$30m penalty
Furnace oil, coal based power generation minimised
By Khalid Mustafa
ISLAMABAD: To avoid $30 million penalty under Take or Pay mechanism and reduce the volume of demurrages, the government has minimised the furnace oil and coal based power generation to ensure maximum intake of RLNG for the purpose.
The LNG terminal-1 was earlier running 540 mmcf because of slow re-gasification rate as the Power Division was not utilising the RLNG against its committed usage of 850 mmcfd from two RLNG terminals.

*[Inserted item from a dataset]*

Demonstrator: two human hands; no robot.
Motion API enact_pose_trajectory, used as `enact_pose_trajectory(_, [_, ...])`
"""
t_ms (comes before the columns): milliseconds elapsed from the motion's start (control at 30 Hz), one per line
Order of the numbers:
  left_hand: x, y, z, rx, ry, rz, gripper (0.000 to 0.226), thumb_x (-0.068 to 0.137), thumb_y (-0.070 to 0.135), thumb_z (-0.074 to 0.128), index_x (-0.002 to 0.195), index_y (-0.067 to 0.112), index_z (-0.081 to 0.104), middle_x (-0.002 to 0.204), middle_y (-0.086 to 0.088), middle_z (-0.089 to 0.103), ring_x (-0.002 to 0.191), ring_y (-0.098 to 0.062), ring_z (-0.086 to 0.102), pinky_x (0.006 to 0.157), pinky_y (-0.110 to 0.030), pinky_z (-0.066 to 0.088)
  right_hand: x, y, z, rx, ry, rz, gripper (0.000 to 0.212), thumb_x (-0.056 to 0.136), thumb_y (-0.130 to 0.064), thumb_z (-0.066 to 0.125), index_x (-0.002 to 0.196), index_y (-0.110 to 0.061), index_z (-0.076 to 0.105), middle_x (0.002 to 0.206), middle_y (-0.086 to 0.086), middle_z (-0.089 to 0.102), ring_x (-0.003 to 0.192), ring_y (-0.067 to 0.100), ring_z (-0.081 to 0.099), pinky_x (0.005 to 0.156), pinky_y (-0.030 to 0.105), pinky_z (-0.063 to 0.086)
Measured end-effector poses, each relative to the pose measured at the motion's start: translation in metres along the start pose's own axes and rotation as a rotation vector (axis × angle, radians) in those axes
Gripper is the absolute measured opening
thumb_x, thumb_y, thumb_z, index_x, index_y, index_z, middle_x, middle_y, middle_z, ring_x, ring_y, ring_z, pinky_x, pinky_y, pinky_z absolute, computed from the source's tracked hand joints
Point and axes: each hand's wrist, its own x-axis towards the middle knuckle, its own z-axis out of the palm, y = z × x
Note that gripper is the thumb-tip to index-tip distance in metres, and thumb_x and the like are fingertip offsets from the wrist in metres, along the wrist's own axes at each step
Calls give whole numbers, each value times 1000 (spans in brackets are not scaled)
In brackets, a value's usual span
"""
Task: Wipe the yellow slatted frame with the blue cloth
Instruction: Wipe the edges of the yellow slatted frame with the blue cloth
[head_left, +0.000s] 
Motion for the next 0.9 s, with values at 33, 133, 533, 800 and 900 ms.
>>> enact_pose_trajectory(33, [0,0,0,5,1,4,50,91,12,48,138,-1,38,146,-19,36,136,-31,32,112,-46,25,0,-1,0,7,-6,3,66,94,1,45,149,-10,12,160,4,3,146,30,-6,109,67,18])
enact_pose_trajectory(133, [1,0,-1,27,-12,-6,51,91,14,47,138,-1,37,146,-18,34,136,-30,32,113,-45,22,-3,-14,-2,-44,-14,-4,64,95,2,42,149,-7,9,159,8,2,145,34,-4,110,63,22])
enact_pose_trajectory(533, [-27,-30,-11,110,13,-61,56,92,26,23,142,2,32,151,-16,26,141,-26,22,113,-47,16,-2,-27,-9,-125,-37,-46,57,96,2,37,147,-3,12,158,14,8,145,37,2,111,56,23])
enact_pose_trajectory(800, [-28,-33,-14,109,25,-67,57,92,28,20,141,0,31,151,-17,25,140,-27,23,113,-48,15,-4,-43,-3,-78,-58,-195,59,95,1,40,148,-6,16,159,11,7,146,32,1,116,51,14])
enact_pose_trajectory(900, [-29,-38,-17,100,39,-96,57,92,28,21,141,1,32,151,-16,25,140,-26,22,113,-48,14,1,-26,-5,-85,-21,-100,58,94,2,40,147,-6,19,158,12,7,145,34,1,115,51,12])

Pakistan State Oil (PSO) had highlighted the bitter fact in its correspondence to Petroleum Division on August 2 that it is going to face the demurrages amounting $150,000 in August on account of slow unloading of vessels carrying LNG.
The PSO also flagged the issue if the slow re-gasification continued, an LNG vessel coming on August 15-16 might attract Take or Pay charges meaning by that the whole cargo’s value of around $30 million will be to the buyer’s account without even receiving the LNG.
“Keeping in view the intensity of the issue, we have asked Power Division to minimise the electricity generation based on furnace oil and coal to increase the intake of RLNG in power sector and run the RLNG based power plants at the optimum level to avoid the demurrages and expected $30 million fine under Take or Pay mechanism,” Additional Secretary and Spokesman for Petroleum Division Sher Afgan told The News.
Right now both the terminals are running at their maximum capacity and re-gasifying the LNG of 1.15 billion cubic feet per day (BCFD).
It is pertinent to mention that the state owned oil marketing company in its letter to Petroleum Division written on August 2, 2019 had warned the government of the massive slowdown in re-gasification of LNG may cause to attract penalty of $30 million also saying that in case the corrective measures are not taken on time, the demurrages would escalate resulting in the cost of LNG in the country as the demurrages cost becomes part of the cost of delivered RLNG.
The PSO letter written by Kashif Siddiqui, General Manager Commercial Fuels to Additional Secretary of Petroleum Division had also explained saying the cargo arriving on August 15-16 might attract Take or Pay charges as well which means the whole cargo’s value of around $30 million will be to the buyer’s account without even receiving the LNG.